WORK TASK: Search the data for the string "white" and copy each line where it turns up.

DATA EXCERPTS:

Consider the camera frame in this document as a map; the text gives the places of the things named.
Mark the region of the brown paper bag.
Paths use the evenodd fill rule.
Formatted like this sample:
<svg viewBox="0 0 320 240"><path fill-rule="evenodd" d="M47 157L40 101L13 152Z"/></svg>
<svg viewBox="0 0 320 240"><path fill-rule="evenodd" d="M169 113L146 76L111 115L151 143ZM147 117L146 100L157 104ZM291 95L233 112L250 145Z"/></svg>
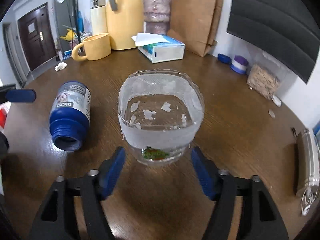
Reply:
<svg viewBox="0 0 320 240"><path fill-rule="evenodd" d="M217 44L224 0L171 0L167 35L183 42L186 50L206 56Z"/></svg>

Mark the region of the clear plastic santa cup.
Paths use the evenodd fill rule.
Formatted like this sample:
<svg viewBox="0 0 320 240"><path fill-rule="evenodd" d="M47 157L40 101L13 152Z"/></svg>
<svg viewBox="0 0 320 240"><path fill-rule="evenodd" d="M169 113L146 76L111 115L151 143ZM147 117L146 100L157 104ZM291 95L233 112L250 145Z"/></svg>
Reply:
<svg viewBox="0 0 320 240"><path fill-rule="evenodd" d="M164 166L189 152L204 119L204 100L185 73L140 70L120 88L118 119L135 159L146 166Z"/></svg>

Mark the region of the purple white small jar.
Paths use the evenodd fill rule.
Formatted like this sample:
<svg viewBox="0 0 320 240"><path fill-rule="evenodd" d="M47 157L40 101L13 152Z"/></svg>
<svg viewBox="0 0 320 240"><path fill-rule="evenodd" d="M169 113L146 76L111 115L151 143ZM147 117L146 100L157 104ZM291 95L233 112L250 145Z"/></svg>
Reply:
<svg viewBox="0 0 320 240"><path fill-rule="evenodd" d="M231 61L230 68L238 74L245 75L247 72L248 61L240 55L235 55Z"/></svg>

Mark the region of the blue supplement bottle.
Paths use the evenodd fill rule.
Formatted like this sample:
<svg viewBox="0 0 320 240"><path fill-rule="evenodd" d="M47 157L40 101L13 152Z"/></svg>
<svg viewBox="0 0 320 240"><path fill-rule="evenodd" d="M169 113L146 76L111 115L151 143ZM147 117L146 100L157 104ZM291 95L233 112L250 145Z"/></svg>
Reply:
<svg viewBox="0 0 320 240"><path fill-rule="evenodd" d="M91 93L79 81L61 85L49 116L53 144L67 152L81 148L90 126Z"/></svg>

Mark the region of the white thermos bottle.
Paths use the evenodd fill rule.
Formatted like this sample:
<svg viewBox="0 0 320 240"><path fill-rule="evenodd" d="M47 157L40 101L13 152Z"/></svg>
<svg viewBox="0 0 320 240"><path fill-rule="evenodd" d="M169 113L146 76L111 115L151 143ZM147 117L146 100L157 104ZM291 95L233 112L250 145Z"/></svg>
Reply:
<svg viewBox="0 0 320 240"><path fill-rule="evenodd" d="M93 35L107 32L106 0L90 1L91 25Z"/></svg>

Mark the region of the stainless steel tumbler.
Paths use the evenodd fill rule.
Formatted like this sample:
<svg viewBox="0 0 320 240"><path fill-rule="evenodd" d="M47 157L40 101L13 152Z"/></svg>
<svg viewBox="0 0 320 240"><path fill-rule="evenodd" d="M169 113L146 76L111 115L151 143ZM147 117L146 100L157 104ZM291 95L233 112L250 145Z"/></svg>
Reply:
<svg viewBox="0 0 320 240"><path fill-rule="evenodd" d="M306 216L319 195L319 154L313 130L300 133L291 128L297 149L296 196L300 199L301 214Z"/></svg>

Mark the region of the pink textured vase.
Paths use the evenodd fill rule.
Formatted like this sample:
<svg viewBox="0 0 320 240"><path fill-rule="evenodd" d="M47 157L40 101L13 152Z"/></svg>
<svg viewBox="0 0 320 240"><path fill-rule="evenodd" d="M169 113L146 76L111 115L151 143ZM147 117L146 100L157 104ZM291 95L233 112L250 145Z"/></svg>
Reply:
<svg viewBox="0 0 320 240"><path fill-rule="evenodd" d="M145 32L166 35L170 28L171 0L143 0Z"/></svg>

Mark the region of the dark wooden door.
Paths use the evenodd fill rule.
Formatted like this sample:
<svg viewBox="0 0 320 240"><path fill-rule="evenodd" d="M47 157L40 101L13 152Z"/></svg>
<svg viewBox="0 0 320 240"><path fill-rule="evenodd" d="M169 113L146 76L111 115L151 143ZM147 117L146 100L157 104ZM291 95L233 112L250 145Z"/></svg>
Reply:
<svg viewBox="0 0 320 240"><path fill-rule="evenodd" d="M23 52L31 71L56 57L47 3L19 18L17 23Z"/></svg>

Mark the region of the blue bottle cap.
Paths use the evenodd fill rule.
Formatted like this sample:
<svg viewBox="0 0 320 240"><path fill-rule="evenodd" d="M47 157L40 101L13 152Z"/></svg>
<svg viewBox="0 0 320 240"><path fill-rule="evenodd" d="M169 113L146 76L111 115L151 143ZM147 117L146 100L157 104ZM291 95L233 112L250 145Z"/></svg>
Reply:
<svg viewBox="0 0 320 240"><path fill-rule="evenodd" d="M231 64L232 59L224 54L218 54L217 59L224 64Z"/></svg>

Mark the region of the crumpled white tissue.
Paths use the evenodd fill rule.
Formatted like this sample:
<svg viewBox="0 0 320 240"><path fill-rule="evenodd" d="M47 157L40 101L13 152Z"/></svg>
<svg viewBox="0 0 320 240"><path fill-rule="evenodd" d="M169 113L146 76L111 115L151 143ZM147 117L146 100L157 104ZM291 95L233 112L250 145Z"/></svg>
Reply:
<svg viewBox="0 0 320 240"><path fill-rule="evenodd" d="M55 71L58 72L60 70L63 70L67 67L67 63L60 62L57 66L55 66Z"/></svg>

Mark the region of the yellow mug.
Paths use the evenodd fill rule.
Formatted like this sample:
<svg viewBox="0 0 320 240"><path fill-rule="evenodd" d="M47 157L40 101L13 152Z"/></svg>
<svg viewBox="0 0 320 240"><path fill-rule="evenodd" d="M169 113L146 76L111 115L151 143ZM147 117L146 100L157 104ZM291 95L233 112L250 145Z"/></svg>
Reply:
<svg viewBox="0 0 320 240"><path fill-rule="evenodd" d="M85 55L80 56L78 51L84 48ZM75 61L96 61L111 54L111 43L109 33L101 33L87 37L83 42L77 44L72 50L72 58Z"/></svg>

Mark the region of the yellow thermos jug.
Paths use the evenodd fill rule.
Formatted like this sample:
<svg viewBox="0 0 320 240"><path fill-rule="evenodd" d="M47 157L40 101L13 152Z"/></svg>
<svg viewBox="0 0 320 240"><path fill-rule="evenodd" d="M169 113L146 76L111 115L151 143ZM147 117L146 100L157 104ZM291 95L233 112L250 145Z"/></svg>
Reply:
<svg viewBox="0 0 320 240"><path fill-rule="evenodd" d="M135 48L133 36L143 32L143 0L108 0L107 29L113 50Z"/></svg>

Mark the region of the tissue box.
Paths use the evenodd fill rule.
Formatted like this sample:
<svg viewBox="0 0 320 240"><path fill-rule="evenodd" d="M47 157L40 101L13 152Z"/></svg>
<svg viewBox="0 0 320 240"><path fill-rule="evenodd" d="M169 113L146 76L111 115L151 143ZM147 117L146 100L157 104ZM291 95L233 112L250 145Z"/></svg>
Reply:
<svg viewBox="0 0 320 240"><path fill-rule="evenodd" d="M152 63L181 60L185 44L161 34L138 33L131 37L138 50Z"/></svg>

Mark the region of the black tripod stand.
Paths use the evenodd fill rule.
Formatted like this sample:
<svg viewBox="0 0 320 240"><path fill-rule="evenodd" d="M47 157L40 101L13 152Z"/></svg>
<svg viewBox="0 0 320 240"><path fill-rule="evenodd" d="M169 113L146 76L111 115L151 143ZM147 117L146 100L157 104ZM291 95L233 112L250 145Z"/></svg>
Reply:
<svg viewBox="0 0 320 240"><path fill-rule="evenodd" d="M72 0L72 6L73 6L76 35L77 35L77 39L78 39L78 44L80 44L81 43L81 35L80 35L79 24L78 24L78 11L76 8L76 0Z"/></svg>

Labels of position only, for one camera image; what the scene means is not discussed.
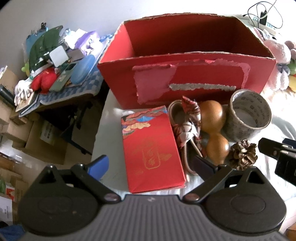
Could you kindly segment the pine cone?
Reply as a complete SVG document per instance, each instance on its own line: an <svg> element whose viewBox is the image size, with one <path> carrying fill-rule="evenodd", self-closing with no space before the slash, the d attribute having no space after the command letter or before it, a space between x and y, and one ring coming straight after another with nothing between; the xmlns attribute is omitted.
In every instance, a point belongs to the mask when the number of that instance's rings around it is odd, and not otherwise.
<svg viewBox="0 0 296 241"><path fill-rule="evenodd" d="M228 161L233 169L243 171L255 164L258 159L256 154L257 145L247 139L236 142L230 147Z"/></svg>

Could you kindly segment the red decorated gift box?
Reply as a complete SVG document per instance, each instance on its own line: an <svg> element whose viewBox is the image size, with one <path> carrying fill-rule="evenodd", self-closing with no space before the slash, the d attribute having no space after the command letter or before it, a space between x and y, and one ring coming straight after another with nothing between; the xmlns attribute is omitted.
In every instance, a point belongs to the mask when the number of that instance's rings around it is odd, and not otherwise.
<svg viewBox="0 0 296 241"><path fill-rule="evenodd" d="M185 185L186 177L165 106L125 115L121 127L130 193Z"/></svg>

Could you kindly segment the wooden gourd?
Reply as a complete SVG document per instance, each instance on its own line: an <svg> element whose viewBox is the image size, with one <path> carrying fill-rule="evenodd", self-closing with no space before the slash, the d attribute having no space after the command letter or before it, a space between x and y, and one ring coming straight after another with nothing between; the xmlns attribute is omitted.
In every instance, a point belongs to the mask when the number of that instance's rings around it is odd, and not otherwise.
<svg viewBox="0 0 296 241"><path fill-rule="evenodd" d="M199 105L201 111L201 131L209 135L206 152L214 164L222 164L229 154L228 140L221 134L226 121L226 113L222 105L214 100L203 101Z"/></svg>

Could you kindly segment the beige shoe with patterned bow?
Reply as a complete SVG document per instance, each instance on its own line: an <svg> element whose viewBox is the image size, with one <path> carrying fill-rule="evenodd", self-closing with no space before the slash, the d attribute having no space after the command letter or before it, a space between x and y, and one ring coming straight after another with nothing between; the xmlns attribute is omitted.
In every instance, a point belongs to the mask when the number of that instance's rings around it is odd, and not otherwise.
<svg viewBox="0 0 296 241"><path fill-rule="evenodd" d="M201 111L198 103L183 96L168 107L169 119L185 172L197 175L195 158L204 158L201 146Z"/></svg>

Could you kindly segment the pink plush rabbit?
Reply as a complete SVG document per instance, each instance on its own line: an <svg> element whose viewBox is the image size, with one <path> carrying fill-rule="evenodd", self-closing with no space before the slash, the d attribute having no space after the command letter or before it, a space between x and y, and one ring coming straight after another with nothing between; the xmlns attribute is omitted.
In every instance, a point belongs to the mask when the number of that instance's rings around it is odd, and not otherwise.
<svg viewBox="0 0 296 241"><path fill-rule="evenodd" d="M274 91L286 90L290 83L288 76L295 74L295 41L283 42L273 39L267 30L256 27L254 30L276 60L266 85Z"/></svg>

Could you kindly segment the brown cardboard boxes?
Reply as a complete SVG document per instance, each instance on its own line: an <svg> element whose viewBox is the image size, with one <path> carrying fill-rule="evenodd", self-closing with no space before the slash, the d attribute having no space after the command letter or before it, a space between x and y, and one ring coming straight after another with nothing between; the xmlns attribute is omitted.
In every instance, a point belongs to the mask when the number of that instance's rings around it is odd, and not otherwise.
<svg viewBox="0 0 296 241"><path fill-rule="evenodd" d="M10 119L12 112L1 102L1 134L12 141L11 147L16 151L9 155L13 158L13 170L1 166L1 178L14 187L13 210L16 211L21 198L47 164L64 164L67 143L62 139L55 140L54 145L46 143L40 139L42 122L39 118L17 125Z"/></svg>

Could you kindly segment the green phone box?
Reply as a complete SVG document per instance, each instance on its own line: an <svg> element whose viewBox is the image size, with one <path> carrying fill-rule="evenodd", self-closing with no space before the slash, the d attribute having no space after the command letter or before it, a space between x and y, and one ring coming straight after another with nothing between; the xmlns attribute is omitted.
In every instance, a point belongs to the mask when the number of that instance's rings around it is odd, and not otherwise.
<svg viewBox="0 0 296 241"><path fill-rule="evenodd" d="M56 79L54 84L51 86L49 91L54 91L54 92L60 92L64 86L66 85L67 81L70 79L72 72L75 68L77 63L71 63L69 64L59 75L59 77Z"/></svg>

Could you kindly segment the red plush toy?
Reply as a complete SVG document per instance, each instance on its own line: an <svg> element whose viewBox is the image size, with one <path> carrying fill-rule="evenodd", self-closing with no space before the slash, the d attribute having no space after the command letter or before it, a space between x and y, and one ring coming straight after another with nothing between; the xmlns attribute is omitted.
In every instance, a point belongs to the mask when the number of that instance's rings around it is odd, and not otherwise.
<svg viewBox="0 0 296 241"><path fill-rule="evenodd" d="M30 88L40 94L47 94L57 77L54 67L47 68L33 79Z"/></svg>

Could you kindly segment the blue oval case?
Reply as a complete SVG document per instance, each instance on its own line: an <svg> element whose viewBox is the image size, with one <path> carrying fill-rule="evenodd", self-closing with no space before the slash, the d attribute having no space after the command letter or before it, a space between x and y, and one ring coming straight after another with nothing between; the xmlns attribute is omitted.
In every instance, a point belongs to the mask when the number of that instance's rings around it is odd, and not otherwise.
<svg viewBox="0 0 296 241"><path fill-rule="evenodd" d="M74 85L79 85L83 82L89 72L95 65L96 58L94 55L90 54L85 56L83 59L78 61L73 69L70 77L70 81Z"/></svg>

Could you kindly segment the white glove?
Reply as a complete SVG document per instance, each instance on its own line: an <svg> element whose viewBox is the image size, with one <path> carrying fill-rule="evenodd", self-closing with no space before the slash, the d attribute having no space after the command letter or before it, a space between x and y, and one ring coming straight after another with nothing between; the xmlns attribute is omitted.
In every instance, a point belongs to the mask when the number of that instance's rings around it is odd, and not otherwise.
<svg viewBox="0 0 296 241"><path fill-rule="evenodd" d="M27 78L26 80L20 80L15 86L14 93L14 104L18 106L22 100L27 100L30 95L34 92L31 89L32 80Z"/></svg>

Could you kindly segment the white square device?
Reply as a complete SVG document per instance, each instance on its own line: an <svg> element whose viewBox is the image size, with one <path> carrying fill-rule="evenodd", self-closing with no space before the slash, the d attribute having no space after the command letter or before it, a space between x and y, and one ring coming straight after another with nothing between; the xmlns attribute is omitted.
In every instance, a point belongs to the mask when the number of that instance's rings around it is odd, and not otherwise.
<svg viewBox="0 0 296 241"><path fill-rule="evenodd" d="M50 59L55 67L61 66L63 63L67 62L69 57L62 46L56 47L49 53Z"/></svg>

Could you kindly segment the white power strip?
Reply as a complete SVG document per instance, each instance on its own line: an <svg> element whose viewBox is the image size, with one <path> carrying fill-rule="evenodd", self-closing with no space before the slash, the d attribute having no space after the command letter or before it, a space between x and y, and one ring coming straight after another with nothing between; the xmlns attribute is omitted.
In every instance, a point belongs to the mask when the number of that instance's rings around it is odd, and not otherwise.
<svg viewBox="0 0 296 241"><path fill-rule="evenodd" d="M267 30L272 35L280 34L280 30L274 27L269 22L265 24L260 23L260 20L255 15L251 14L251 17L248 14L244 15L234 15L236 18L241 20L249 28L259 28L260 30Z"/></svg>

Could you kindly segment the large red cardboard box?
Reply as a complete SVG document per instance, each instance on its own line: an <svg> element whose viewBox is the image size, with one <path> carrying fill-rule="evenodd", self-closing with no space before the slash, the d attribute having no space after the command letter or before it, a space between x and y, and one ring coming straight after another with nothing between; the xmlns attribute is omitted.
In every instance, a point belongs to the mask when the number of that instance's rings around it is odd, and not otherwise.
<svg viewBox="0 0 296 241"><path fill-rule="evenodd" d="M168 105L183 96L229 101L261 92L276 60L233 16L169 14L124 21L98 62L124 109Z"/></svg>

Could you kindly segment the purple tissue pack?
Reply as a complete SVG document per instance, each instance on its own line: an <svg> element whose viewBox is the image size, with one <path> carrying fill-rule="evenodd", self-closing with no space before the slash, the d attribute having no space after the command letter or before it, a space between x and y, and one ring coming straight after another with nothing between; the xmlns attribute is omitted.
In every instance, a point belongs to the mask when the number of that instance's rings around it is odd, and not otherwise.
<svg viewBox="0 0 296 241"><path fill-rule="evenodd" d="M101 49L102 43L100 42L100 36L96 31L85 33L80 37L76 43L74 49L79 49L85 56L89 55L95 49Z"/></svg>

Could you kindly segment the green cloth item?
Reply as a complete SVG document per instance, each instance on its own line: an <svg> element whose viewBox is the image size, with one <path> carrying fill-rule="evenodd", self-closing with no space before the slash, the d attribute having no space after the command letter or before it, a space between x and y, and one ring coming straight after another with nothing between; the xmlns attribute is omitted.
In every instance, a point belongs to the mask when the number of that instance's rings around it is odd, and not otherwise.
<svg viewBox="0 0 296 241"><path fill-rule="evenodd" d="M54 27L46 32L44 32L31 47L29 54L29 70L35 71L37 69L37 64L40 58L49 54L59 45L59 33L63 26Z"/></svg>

YOUR SOLUTION:
Mark the region of the purple white small jar.
Mark the region of the white thermos bottle.
Mark the region of the crumpled white tissue.
Could you kindly segment the white glove?
Could you kindly segment the white square device?
Could you kindly segment the white power strip?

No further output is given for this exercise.